Il la percevait bien, ce gamin qui, juste avant d'aller communier à la
messe, récitait pieusement: «Anneau de
Dieu, qui enlèves le
péché du monde, prends pitié de nous!»... Il s'agit en fait d'une notion-clef des Saintes Ecritures, puisque les bibles chrétiennes comprennent l'Ancien
Testament (du latin «testamentum» qui signifie «alliance») et le Nouveau
Testament. Toute l'histoire biblique peut en effet être lue comme l'histoire d'une alliance qui ira s'approfondissant au gré des abandons humains et des pardons divins. Dès les premières pages de la
Bible, Noé est le témoin d'une alliance conclue avec toute la
création et dont l'arc-en-ciel est le signe (Gn 9,8-17). Abraham, bénéficiaire d'une triple promesse, inscrit dans sa
chair l'alliance divine par le signe de la
circoncision (Gn 17).
Moïse reçoit sur le Mont Sinaï la charte de cette alliance (Ex 20).
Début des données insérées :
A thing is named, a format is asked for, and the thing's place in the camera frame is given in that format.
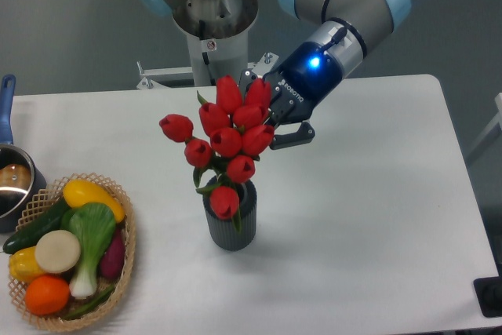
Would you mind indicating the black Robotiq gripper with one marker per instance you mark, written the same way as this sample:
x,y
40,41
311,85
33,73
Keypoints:
x,y
298,85

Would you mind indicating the red tulip bouquet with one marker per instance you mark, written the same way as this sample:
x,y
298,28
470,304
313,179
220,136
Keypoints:
x,y
237,135

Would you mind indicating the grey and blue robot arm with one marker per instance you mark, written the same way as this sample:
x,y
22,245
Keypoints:
x,y
347,31

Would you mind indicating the dark grey ribbed vase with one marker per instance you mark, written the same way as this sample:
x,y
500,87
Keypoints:
x,y
233,235

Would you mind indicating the yellow squash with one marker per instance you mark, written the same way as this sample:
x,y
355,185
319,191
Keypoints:
x,y
79,192

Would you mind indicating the green bok choy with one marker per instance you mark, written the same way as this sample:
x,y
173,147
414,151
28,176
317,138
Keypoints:
x,y
93,225

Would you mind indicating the white furniture piece at right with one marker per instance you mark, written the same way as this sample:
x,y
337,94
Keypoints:
x,y
487,136

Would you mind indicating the purple sweet potato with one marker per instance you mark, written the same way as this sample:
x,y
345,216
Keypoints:
x,y
111,264

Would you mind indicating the woven wicker basket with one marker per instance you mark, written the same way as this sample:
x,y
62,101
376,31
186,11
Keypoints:
x,y
41,202

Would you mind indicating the dark green cucumber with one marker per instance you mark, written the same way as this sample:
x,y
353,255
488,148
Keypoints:
x,y
31,233

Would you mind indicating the green chili pepper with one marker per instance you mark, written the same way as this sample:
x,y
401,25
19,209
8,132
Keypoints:
x,y
90,306

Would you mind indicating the beige round disc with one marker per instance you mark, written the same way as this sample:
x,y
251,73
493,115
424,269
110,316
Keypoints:
x,y
57,251

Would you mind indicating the black device at table edge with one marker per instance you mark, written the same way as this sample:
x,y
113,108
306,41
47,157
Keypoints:
x,y
488,292

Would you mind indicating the orange fruit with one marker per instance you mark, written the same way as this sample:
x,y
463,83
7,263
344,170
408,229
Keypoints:
x,y
46,295

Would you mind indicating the yellow bell pepper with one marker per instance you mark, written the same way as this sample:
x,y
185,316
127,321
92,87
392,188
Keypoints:
x,y
24,267

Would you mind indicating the white metal base frame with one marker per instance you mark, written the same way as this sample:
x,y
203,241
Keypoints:
x,y
183,76

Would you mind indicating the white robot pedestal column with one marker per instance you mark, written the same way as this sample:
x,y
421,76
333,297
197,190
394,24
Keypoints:
x,y
217,36

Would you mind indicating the blue handled saucepan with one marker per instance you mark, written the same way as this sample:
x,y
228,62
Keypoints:
x,y
20,178

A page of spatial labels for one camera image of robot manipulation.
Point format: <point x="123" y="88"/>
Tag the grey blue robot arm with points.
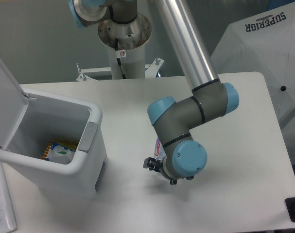
<point x="173" y="120"/>

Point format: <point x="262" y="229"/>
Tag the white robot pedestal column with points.
<point x="125" y="45"/>

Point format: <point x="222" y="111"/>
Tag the clear plastic water bottle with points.
<point x="159" y="152"/>

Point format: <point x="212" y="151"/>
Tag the white open trash can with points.
<point x="31" y="119"/>

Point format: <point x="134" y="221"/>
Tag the colourful snack wrapper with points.
<point x="72" y="145"/>

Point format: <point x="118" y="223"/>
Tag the white plastic bag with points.
<point x="60" y="154"/>

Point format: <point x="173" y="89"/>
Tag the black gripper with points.
<point x="159" y="166"/>

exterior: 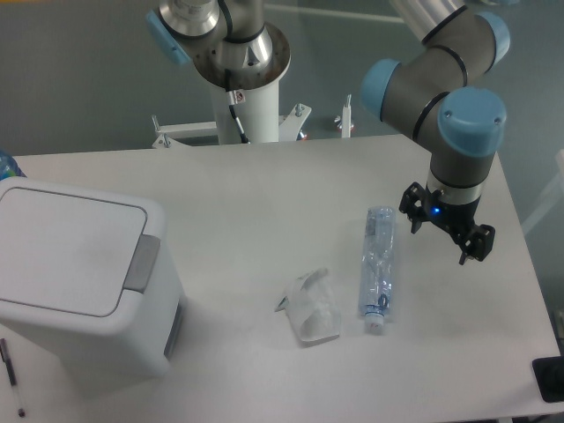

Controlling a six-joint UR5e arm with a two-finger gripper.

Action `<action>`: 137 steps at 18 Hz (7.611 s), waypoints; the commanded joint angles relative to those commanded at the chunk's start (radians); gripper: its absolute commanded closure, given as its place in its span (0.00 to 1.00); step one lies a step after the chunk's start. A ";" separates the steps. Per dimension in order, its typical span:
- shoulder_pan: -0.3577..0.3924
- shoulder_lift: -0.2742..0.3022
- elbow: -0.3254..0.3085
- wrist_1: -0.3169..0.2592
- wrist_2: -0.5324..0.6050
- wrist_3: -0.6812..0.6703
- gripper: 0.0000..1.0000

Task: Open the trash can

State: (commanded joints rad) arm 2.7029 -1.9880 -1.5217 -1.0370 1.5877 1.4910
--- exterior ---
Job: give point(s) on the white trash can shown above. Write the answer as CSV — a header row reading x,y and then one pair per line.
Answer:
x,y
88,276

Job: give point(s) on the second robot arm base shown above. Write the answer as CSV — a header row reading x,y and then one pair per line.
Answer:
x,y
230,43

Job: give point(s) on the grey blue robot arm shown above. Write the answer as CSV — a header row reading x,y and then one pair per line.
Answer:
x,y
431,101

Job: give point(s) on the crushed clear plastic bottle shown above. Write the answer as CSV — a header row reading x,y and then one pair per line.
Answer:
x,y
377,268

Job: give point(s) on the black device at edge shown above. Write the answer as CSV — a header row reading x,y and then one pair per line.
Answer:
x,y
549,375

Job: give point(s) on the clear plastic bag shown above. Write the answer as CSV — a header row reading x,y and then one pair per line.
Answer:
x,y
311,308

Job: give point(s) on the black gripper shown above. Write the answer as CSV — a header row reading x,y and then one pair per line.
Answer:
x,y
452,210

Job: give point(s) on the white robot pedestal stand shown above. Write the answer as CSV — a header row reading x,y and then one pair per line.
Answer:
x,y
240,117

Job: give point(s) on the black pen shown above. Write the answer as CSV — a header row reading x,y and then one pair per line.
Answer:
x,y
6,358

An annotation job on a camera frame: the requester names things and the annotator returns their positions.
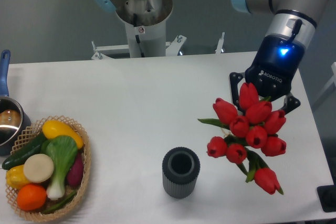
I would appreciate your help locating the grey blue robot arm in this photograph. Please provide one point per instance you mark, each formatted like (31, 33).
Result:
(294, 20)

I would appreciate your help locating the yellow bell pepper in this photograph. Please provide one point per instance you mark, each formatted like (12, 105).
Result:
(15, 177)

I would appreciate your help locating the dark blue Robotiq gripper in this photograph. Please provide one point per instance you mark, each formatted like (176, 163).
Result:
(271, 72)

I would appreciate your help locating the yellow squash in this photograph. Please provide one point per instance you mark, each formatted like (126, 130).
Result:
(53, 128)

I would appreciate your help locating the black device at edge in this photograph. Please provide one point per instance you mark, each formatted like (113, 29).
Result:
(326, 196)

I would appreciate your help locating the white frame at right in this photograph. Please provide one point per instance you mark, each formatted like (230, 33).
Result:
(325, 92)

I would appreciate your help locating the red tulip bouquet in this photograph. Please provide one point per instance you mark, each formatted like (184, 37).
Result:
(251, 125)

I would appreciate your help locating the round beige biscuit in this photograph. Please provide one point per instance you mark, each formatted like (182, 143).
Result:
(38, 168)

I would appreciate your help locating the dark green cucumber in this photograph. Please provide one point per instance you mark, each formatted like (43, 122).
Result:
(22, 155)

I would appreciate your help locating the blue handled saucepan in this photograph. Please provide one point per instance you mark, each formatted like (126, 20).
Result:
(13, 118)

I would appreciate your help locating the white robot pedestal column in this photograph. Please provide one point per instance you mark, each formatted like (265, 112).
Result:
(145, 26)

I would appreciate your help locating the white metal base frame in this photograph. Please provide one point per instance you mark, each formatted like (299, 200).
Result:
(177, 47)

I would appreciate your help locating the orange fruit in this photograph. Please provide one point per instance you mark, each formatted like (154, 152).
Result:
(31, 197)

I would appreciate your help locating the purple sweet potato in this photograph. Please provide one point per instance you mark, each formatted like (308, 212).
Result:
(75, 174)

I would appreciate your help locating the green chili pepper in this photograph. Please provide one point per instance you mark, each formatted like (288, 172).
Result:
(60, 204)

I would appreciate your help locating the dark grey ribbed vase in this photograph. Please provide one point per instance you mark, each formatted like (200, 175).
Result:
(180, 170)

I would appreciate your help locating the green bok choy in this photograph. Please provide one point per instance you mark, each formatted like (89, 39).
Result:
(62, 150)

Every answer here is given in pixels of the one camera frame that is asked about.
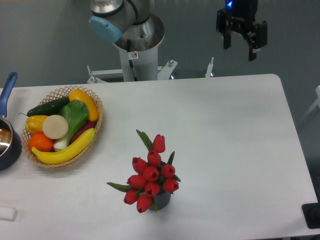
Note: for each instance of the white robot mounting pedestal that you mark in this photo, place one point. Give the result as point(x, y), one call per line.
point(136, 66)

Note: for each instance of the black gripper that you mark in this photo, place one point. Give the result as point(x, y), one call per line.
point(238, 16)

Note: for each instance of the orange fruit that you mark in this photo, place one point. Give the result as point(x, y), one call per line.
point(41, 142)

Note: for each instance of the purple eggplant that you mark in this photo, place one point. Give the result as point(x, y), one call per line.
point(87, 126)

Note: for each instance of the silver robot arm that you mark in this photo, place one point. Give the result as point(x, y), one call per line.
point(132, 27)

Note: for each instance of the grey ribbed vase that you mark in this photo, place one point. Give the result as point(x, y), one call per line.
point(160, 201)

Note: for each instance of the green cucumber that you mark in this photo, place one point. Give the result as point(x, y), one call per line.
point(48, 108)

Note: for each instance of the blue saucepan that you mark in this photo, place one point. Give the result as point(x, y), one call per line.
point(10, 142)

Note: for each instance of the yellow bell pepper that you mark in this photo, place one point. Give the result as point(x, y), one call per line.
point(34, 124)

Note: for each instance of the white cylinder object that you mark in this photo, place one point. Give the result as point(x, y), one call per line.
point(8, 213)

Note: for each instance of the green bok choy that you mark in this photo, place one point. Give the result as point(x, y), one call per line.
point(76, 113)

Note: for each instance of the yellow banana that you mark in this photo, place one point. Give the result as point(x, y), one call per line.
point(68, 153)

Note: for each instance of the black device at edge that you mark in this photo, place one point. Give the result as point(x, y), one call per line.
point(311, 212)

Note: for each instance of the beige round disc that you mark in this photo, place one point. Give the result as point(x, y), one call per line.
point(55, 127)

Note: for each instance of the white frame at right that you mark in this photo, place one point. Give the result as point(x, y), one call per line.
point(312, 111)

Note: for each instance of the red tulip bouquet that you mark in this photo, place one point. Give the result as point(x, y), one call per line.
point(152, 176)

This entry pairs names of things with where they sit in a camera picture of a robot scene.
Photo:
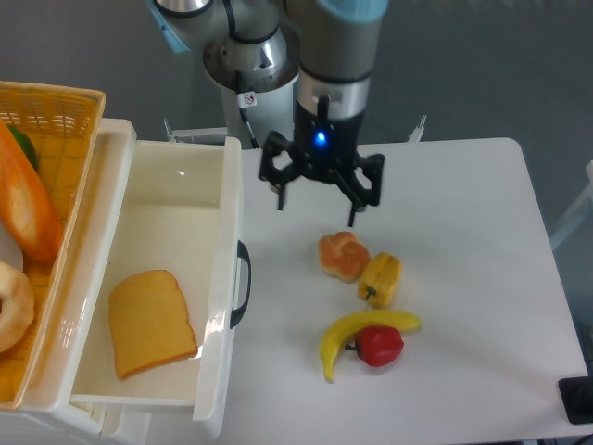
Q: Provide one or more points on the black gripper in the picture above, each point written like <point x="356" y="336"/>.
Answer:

Les prophètes, quant à eux, aident au fil des siècles le peuple de l'Alliance à faire de ce pacte juridique une affaire d'amour (Jr 31,31-34; Ez 16,6-14). Mais c'est dans le sang du
Christ que cette alliance, dont
Dieu a eu l'initiative, est définitivement scellée au soir du Jeudi
Saint: cf. Mc 14,24; Lc 22,20; 1 Co 11,25.